毎日現場へ連れて行ってくれる車への感謝と、自分自身の気持ちを整える時間です。

私は昔から、車がきれいな人、道具が整理されている人は、現場もきれいで仕事もきれいだと思っています。

整理整頓は、ただ片付けをすることではありません。

頭の中を整理することです。

「あれ、どこに置いたかな。」

その数秒の積み重ねが仕事の流れを止めます。本来なら図面を見たり、次の段取りを考えたりできる時間が、

探し物で終わってしまいます。

現場でも同じです。

道具の置き場所が決まっていれば、必要な時にすぐ手に取れる。その小さな積み重ねが、仕事の質の差になります。

これは大人になって急に身につくものではありません。

幼い頃から「使ったものは元の場所へ戻す」「身の回りをきれいにする」という習慣を積み重ねることで、自然と身についていくものだと思っています。

そして、これは会社の中だけの話ではありません。

地域の清掃活動も同じです。

汚れている場所には、さらにゴミが捨てられる。反対に、きれいな場所は、きれいな状態が保たれやすい。

「割れ窓理論」という考え方があります。一枚の割れた窓をそのままにすると、「誰も気にしていない」という空気が広がり、さらに荒れていくというものです。

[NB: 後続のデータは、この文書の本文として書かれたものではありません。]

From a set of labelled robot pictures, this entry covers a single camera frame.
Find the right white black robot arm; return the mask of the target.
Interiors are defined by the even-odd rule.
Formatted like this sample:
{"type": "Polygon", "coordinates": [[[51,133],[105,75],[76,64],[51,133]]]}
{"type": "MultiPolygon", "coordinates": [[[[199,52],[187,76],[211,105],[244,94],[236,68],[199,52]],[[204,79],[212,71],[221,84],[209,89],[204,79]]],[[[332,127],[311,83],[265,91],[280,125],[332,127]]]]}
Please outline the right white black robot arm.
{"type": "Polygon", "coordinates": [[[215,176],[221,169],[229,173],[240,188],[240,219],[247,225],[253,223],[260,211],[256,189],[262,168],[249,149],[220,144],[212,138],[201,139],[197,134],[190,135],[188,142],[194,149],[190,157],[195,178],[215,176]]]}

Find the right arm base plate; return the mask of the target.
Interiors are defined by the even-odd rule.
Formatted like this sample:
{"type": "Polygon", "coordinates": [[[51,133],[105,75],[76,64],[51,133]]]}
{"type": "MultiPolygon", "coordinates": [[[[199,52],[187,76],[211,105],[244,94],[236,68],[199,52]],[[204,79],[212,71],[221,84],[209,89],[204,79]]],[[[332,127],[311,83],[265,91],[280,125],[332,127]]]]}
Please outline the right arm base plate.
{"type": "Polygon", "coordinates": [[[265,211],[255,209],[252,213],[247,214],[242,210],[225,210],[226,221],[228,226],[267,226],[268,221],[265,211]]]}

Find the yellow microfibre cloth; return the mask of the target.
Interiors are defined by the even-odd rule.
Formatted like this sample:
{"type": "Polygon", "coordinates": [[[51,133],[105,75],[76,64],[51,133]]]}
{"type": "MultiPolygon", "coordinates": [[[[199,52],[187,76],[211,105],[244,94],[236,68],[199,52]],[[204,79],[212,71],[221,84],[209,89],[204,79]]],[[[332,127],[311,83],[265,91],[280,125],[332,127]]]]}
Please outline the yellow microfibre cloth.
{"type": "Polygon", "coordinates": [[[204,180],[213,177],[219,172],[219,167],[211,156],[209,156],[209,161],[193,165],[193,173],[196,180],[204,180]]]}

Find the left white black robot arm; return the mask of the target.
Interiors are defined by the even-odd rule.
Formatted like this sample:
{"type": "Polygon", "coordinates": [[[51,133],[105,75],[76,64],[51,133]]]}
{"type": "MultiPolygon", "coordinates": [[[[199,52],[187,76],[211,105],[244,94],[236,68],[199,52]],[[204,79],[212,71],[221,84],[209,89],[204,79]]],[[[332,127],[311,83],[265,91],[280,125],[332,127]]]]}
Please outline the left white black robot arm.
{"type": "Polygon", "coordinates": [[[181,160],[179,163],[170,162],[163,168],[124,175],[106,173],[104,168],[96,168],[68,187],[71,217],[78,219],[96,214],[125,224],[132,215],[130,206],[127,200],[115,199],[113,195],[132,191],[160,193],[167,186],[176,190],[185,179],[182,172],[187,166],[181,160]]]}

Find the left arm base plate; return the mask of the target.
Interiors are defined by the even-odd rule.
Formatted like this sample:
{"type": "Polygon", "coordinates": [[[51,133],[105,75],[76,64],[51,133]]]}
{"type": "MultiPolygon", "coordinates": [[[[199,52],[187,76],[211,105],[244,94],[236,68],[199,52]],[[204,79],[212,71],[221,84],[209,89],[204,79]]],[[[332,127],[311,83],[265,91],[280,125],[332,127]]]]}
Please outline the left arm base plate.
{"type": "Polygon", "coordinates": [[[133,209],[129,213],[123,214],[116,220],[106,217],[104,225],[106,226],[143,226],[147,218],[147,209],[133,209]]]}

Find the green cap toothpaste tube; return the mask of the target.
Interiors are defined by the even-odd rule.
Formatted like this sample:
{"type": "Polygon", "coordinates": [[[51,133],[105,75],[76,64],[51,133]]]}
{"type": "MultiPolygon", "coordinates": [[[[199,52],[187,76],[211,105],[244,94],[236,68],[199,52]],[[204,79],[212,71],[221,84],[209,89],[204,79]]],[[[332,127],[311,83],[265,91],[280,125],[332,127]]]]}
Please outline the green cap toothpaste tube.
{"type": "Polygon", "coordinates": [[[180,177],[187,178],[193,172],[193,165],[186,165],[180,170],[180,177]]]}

ニューヨーク市でも、街の落書きやゴミなどを徹底して改善し、街の環境を整える取り組みが進められました。

犯罪の減少にはさまざまな要因がありますが、「環境を整えることが、人の行動にも影響を与える」という考え方は、多くの場面で大切にされています。

私は、仕事も人生も同じだと思っています。

周りの環境を整えることは、自分を整えること。

だから今日も、車を磨き、道具を片付け、現場をきれいにする。

その積み重ねが、いい仕事につながると信じています。